Start of PROVIDED DATA
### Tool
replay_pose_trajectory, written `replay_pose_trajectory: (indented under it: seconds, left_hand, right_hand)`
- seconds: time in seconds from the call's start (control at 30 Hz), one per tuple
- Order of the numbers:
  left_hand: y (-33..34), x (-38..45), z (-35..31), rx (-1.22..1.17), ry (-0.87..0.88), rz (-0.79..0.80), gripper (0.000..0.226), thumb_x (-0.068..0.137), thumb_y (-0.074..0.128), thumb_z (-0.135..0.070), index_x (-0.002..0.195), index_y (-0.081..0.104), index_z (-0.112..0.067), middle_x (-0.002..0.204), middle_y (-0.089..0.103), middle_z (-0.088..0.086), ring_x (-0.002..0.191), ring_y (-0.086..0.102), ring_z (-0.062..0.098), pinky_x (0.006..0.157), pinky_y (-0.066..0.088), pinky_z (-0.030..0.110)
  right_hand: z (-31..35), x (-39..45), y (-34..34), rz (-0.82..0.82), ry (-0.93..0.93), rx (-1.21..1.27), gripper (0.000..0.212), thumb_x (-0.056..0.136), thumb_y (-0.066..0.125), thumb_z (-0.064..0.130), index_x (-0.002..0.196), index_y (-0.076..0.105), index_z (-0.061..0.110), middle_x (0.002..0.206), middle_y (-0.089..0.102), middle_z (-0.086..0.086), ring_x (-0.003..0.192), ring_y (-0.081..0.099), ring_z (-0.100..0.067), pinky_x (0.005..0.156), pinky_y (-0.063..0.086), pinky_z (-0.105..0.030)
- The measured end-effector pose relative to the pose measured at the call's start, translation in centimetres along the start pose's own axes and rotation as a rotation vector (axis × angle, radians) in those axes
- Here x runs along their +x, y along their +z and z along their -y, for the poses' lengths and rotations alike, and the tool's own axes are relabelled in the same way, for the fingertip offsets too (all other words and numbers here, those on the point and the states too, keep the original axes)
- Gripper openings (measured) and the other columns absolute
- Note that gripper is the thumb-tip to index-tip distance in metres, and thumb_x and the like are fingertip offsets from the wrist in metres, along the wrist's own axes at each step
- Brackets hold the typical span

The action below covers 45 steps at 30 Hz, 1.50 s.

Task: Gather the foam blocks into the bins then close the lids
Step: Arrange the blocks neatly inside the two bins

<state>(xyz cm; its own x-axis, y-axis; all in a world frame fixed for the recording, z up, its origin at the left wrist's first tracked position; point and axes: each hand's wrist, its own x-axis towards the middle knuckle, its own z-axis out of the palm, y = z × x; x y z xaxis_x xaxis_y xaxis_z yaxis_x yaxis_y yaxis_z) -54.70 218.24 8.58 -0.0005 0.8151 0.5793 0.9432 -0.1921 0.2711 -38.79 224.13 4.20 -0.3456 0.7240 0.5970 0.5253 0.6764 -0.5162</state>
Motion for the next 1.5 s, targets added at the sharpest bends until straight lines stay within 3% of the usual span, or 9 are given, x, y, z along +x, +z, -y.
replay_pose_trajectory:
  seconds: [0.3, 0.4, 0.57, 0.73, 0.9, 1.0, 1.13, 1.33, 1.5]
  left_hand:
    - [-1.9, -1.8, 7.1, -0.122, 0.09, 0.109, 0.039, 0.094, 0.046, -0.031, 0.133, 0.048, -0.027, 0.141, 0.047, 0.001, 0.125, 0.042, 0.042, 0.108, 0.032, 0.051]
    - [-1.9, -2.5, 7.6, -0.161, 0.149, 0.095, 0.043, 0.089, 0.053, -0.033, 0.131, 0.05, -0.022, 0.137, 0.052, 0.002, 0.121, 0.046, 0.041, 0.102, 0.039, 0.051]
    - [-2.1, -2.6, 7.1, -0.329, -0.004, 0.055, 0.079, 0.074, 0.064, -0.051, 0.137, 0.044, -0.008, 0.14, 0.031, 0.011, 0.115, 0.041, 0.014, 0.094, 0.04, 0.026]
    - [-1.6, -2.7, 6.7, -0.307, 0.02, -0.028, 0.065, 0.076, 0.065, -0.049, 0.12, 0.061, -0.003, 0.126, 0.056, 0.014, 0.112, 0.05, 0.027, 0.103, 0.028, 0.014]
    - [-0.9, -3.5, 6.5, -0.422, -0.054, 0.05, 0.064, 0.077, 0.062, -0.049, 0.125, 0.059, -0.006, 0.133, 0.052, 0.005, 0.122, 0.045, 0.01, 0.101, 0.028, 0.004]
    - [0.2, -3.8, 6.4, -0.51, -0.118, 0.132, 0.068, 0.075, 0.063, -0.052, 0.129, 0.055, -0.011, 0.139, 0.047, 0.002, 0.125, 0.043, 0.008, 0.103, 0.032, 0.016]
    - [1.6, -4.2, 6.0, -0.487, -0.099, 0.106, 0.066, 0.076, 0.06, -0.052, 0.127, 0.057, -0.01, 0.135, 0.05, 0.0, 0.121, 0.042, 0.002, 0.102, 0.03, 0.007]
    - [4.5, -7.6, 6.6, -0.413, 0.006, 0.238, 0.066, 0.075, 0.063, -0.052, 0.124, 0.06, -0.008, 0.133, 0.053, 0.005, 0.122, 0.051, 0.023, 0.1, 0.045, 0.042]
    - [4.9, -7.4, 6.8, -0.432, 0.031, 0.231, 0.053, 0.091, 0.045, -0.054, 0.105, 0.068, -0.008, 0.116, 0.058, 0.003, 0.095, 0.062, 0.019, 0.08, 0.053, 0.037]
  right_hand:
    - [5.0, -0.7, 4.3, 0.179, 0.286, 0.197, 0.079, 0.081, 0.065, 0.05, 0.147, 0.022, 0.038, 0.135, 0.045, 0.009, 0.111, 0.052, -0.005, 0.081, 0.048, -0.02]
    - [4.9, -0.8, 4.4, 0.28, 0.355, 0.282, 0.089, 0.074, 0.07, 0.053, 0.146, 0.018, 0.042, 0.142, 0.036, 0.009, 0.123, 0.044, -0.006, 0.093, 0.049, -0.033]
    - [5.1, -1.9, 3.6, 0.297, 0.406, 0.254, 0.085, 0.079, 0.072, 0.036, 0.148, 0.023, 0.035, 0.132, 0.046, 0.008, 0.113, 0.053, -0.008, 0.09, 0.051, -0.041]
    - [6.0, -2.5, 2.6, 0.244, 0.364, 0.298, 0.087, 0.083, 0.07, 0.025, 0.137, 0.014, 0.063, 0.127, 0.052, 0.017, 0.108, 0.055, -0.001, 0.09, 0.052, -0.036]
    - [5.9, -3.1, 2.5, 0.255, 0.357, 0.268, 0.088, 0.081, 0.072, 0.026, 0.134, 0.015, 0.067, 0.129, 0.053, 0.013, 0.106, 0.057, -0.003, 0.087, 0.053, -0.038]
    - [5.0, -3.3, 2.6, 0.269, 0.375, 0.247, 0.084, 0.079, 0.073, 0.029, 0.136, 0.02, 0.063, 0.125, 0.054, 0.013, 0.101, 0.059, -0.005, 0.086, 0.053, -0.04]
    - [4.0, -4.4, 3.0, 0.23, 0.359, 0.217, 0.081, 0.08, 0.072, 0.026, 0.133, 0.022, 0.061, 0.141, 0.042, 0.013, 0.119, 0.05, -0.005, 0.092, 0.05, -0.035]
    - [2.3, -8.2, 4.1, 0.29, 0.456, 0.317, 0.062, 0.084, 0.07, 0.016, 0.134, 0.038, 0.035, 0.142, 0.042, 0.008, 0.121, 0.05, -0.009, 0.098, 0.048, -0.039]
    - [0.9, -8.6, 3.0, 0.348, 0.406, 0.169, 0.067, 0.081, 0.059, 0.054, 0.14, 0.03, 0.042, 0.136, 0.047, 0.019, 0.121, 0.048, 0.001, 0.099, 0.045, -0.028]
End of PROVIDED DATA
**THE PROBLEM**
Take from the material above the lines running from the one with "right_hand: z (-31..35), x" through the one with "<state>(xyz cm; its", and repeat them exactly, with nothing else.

**COMPLETED EXERCISE**
  right_hand: z (-31..35), x (-39..45), y (-34..34), rz (-0.82..0.82), ry (-0.93..0.93), rx (-1.21..1.27), gripper (0.000..0.212), thumb_x (-0.056..0.136), thumb_y (-0.066..0.125), thumb_z (-0.064..0.130), index_x (-0.002..0.196), index_y (-0.076..0.105), index_z (-0.061..0.110), middle_x (0.002..0.206), middle_y (-0.089..0.102), middle_z (-0.086..0.086), ring_x (-0.003..0.192), ring_y (-0.081..0.099), ring_z (-0.100..0.067), pinky_x (0.005..0.156), pinky_y (-0.063..0.086), pinky_z (-0.105..0.030)
- The measured end-effector pose relative to the pose measured at the call's start, translation in centimetres along the start pose's own axes and rotation as a rotation vector (axis × angle, radians) in those axes
- Here x runs along their +x, y along their +z and z along their -y, for the poses' lengths and rotations alike, and the tool's own axes are relabelled in the same way, for the fingertip offsets too (all other words and numbers here, those on the point and the states too, keep the original axes)
- Gripper openings (measured) and the other columns absolute
- Note that gripper is the thumb-tip to index-tip distance in metres, and thumb_x and the like are fingertip offsets from the wrist in metres, along the wrist's own axes at each step
- Brackets hold the typical span

The action below covers 45 steps at 30 Hz, 1.50 s.

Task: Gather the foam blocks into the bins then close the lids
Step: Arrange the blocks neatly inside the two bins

<state>(xyz cm; its own x-axis, y-axis; all in a world frame fixed for the recording, z up, its origin at the left wrist's first tracked position; point and axes: each hand's wrist, its own x-axis towards the middle knuckle, its own z-axis out of the palm, y = z × x; x y z xaxis_x xaxis_y xaxis_z yaxis_x yaxis_y yaxis_z) -54.70 218.24 8.58 -0.0005 0.8151 0.5793 0.9432 -0.1921 0.2711 -38.79 224.13 4.20 -0.3456 0.7240 0.5970 0.5253 0.6764 -0.5162</state>

Besides this answer, the exercise requires nothing else.